WHAT TO PRODUCE: Every line in the records below between the one holding "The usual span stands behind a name" and the one holding "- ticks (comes", inclusive, is to be set down exactly; all other lines are to be left out.

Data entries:
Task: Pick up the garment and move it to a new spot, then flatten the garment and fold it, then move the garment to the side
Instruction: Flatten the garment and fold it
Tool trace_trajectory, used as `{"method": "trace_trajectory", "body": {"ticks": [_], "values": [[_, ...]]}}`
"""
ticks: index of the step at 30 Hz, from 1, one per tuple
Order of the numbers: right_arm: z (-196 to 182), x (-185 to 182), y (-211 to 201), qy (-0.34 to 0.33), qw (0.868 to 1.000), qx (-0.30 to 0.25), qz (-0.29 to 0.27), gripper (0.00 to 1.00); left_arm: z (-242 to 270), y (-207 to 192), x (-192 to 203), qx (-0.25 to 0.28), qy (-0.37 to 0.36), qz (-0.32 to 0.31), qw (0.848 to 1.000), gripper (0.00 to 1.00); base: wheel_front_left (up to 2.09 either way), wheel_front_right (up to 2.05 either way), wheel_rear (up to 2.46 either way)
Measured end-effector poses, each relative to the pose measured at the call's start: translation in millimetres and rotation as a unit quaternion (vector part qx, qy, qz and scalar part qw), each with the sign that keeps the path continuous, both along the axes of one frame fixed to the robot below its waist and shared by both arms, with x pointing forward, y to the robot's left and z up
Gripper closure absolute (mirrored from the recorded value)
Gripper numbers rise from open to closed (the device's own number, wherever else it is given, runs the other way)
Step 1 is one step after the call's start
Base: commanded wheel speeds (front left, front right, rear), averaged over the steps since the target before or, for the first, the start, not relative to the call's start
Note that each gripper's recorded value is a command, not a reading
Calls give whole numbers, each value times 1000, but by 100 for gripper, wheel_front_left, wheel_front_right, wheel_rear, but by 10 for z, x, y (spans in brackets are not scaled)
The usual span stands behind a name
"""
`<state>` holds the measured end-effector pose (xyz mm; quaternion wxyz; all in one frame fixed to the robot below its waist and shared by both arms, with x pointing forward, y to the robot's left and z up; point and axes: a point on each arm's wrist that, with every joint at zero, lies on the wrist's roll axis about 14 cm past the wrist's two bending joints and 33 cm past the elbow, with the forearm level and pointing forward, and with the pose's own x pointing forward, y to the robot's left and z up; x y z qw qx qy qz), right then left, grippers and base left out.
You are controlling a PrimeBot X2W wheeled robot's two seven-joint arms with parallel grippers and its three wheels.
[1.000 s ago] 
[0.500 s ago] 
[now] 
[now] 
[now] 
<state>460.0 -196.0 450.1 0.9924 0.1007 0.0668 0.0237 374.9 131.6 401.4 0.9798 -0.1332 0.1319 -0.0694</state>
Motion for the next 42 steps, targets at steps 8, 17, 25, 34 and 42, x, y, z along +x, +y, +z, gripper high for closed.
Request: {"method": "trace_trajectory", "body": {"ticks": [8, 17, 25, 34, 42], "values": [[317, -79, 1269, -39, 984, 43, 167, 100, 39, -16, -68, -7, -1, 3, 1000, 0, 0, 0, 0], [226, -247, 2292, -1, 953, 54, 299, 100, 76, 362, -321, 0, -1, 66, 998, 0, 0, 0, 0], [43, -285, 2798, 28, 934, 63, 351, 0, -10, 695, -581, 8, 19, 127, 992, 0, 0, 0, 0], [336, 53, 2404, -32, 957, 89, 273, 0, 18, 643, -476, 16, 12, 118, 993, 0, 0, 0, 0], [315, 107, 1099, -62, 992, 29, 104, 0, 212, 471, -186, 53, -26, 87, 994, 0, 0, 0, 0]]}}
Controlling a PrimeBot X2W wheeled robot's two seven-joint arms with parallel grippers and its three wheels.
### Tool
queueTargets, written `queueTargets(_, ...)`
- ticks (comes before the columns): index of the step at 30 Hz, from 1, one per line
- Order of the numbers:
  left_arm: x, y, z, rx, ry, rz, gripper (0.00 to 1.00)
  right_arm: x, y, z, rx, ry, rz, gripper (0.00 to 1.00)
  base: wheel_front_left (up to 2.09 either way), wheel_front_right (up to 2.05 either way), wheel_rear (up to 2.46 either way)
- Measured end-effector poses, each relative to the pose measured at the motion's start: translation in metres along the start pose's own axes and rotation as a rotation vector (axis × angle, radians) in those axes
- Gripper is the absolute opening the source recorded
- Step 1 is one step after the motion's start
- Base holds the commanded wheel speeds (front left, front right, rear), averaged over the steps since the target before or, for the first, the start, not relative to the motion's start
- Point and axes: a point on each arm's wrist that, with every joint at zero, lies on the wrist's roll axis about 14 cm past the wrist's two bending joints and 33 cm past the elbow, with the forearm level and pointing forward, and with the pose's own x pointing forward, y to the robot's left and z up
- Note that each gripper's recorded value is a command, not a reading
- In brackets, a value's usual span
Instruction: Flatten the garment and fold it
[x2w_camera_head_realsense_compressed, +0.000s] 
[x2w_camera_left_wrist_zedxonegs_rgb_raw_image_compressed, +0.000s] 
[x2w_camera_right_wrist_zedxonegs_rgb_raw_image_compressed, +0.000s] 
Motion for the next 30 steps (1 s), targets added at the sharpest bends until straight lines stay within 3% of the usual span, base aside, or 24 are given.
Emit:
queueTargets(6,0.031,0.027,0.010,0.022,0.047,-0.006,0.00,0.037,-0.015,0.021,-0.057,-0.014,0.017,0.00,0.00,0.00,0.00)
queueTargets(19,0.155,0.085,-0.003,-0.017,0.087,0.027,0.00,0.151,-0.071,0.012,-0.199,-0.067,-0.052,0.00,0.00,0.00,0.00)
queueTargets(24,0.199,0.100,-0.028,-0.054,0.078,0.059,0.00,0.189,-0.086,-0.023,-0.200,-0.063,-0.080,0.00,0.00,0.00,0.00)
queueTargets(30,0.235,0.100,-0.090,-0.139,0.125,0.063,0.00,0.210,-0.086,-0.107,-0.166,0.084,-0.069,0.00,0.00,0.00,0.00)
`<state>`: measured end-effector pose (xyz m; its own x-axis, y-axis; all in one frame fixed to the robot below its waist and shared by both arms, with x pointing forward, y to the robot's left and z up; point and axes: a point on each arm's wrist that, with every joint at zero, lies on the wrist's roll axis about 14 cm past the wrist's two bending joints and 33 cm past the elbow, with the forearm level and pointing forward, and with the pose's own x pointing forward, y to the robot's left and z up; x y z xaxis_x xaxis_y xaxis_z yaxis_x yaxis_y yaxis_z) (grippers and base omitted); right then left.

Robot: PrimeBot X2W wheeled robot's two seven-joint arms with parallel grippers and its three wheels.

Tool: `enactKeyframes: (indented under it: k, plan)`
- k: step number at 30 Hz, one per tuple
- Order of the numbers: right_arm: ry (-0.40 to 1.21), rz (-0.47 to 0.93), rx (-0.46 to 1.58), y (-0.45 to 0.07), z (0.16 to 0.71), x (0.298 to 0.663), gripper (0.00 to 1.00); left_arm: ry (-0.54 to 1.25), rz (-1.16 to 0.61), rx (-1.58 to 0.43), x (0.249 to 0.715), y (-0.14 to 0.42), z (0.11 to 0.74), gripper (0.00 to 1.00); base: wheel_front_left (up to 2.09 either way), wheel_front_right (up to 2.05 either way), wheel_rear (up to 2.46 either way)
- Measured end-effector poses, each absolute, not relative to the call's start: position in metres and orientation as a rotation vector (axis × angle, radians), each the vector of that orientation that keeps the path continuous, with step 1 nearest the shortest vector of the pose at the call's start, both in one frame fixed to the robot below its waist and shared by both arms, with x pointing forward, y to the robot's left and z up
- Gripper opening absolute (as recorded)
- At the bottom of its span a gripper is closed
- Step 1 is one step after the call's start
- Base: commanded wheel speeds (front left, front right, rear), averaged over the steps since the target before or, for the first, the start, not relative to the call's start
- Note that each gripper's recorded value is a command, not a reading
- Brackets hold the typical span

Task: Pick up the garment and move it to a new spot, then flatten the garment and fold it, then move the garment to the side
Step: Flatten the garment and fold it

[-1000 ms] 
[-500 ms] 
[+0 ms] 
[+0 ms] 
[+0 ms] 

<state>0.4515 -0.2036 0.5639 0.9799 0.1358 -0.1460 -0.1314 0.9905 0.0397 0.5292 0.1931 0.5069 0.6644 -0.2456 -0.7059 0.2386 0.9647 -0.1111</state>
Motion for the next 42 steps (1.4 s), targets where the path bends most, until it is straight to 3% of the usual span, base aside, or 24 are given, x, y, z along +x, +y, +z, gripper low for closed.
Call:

ANSWER TO THE EXERCISE:
The usual span stands behind a name
"""
`<state>` holds the measured end-effector pose (xyz mm; quaternion wxyz; all in one frame fixed to the robot below its waist and shared by both arms, with x pointing forward, y to the robot's left and z up; point and axes: a point on each arm's wrist that, with every joint at zero, lies on the wrist's roll axis about 14 cm past the wrist's two bending joints and 33 cm past the elbow, with the forearm level and pointing forward, and with the pose's own x pointing forward, y to the robot's left and z up; x y z qw qx qy qz), right then left, grippers and base left out.
You are controlling a PrimeBot X2W wheeled robot's two seven-joint arms with parallel grippers and its three wheels.
[1.000 s ago] 
[0.500 s ago] 
[now] 
[now] 
[now] 
<state>460.0 -196.0 450.1 0.9924 0.1007 0.0668 0.0237 374.9 131.6 401.4 0.9798 -0.1332 0.1319 -0.0694</state>
Motion for the next 42 steps, targets at steps 8, 17, 25, 34 and 42, x, y, z along +x, +y, +z, gripper high for closed.
Request: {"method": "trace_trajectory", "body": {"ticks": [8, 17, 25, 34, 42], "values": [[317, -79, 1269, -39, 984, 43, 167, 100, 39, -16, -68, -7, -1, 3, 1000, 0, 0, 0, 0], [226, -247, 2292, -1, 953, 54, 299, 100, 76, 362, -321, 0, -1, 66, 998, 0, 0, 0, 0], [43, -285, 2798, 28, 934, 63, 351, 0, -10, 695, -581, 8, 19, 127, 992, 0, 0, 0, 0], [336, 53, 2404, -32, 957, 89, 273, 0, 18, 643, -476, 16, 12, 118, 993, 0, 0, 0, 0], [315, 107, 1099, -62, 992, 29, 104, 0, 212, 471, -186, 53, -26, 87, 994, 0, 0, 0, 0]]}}
Controlling a PrimeBot X2W wheeled robot's two seven-joint arms with parallel grippers and its three wheels.
### Tool
queueTargets, written `queueTargets(_, ...)`
- ticks (comes before the columns): index of the step at 30 Hz, from 1, one per line

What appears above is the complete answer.